David Frost sent dire Brexit betrayal warning as Article 16 risks £80bn 'self-harm' for UK

It comes as the UK has been temporarily banned from Horizon Europe over Brexit disputes around fishing licenses and the Northern Ireland Protocol. Marcos Sefcovic, European Commission Vice President warned that there will be “serious consequences” if Britain triggers Article 16, which Lord Frost has said is “very much on the table”. One of those consequences could be the permanent exclusion from Horizon Europe, the EU’s funding programme for research and innovation in science.

James Wilsdon, from the Research on Research Institute (RoRI) told Express.co.uk: “If Article 16 is invoked, I would think that it would take our association with the project off the table entirely.

“In terms of where the science piece of this sits, clearly the Commission has been very explicit that they don’t see a resolution to the trade association agreement without a resolution of those bigger questions.”

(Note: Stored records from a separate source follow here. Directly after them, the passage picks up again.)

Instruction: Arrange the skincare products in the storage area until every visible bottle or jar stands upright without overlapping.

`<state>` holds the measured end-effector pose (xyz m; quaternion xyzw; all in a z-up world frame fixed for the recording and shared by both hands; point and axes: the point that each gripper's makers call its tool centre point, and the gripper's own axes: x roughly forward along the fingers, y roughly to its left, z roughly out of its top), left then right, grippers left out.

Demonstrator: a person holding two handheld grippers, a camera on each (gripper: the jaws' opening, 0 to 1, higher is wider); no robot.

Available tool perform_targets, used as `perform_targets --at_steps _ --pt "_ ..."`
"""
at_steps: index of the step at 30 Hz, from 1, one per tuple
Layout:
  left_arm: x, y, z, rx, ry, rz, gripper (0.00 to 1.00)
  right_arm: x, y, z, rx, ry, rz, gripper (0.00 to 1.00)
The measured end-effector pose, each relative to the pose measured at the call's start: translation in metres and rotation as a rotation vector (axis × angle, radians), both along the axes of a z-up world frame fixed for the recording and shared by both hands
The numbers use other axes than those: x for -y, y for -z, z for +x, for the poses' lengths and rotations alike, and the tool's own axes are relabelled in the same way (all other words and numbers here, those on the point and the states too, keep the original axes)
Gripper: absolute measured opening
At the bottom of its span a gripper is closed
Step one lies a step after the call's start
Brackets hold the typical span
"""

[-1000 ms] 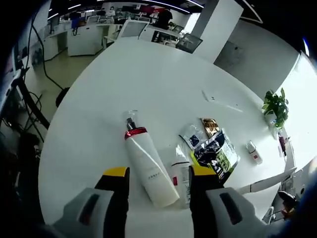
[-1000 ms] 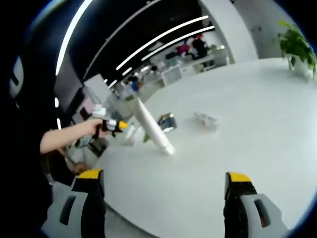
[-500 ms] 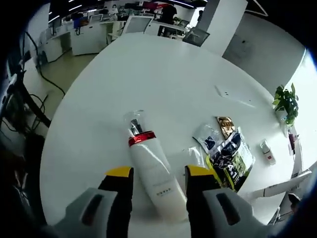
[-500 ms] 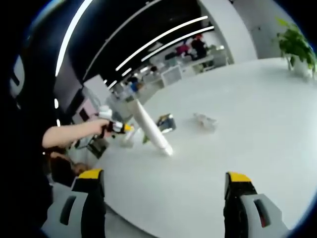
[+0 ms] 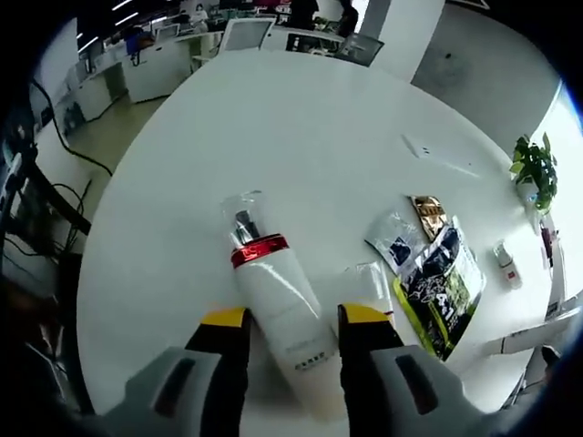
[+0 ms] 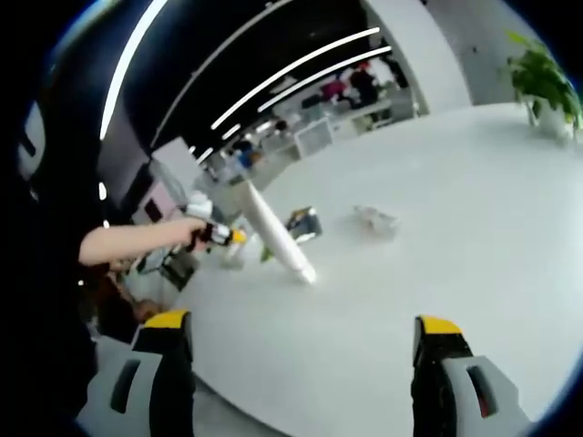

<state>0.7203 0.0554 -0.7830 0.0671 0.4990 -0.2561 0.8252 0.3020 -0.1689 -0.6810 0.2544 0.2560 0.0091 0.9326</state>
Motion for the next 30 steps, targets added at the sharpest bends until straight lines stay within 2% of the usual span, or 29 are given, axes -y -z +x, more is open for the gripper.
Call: perform_targets --at_steps 11,18,26,30 --pt "-0.0004 0.0023 0.0019 -0.016 -0.013 0.017 0.34 -0.0051 0.0002 0.0008 -0.004 -0.003 0.005 0.99" --pt "0.0010 0.0005 0.0035 0.017 -0.008 0.034 0.33 -0.0033 -0.0001 0.0010 -0.004 -0.002 0.004 0.99" --pt "0.0020 0.0002 0.0032 0.001 0.006 0.021 0.27 -0.0021 0.0002 0.0003 -0.004 0.001 0.004 0.99" --pt "-0.0016 -0.0007 0.0047 0.028 0.010 0.047 0.26 -0.0017 -0.0003 0.0003 -0.003 -0.001 0.001 0.99"
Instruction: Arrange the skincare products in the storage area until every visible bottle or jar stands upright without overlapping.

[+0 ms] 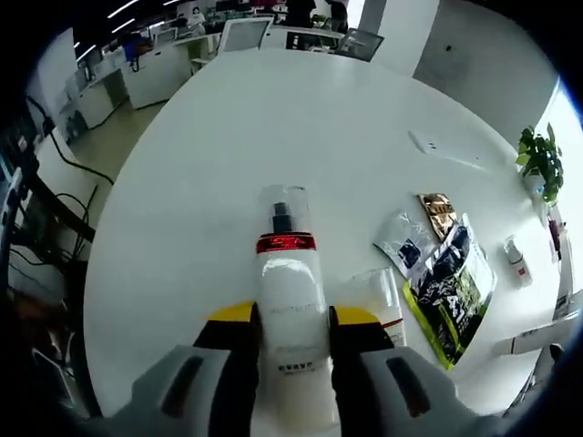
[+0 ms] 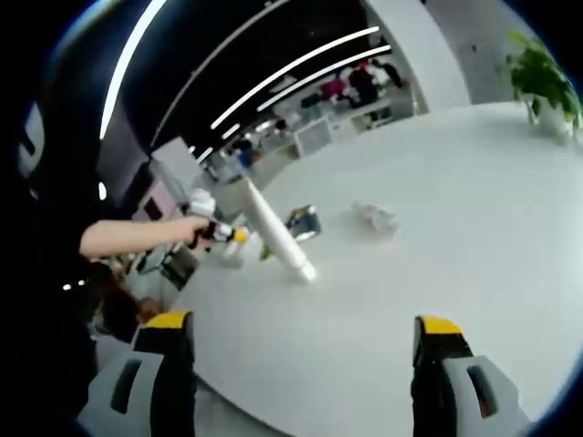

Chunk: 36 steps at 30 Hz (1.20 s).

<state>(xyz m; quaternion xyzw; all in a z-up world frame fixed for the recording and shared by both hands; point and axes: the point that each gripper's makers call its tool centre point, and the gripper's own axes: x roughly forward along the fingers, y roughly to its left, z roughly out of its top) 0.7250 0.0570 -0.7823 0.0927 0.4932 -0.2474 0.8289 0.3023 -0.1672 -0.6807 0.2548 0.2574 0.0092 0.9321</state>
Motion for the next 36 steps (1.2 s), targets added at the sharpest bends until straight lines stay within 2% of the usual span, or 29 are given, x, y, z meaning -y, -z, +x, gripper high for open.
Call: perform_targets --at_steps 15,22,29,32,36 --pt "-0.001 -0.001 -0.005 -0.040 -0.017 -0.060 0.24 -0.001 -0.003 0.004 0.012 -0.008 0.004 0.99" --pt "-0.004 -0.009 -0.009 -0.016 -0.034 -0.105 0.23 -0.003 -0.006 0.005 0.019 -0.019 0.002 0.99" --pt "0.001 -0.044 -0.009 0.069 -0.011 -0.193 0.23 -0.005 -0.020 0.015 0.052 -0.037 -0.004 0.99" --pt "0.003 -0.061 -0.008 0.128 0.008 -0.220 0.23 -0.008 -0.031 0.023 0.077 -0.049 -0.008 0.99" --pt "0.009 -0.091 -0.011 0.212 0.028 -0.308 0.23 -0.012 -0.047 0.034 0.115 -0.071 -0.022 0.99"
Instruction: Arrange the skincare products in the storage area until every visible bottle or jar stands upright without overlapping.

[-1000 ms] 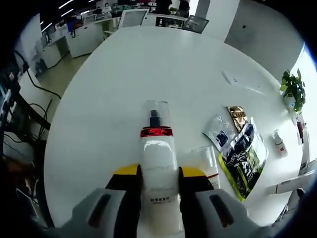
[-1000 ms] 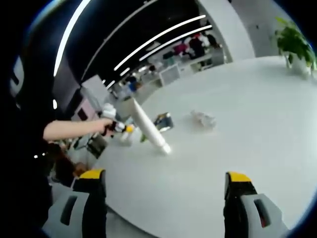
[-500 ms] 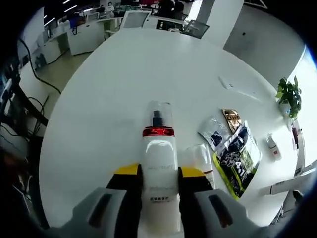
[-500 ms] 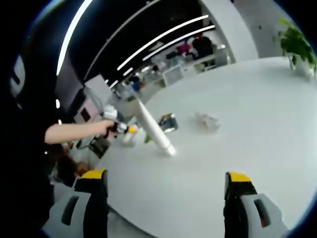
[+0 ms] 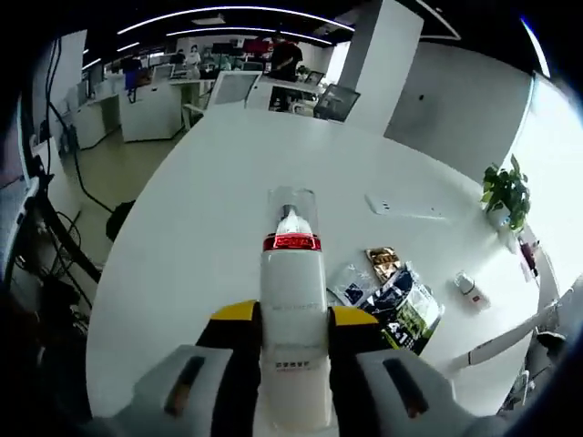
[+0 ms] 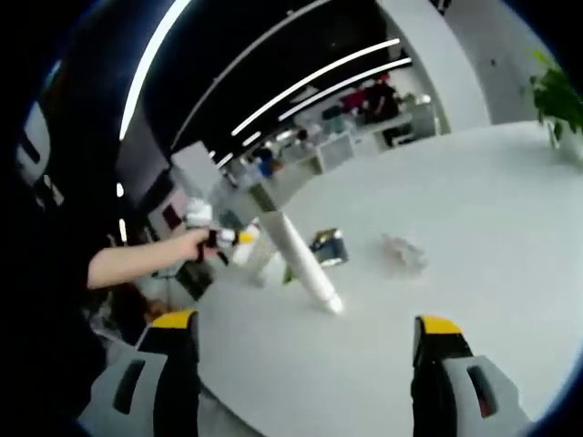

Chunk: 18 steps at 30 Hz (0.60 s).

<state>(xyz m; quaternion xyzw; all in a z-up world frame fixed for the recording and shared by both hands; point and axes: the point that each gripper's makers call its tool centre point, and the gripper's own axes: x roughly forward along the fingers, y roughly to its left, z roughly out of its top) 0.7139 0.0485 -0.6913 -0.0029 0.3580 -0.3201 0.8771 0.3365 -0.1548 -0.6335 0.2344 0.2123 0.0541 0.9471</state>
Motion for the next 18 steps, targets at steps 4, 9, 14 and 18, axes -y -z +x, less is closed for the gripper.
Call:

Last week, Lord Frost said that the Trade and Cooperation Agreement (TCA) that was included as part of the Brexit deal has not been violated by Britain, yet the UK has still been excluded from Horizon Europe despite being a feature of the TCA.

Lord Frost said: “We agreed we would participate in this in the TCA and we agreed to pay a contribution of £15billion over seven years.

“The TCA is clear, the UK shall participate and the relevant protocol shall be adopted..that is an obligation.

“If it became clear that the EU will not deliver that obligation – and it has not done so far – we will regard them as in breach of Article 710 of the TCA.”

Lord Frost faces questions in the House of Lords today about the Northern Ireland Protocol ahead of a meeting with Mr Sefcovic tomorrow.

The Brexit minister said last Wednesday he thought a deal “can be done”, which could avoid Article 16 from being triggered.

But if a deal is not reached, Mr Wilsdon warned that Britain’s exclusion from Horizon Europe could deal a hammer blow to British science and even risks betraying Brexit votes.

He told Express.co.uk: “It would be a blow.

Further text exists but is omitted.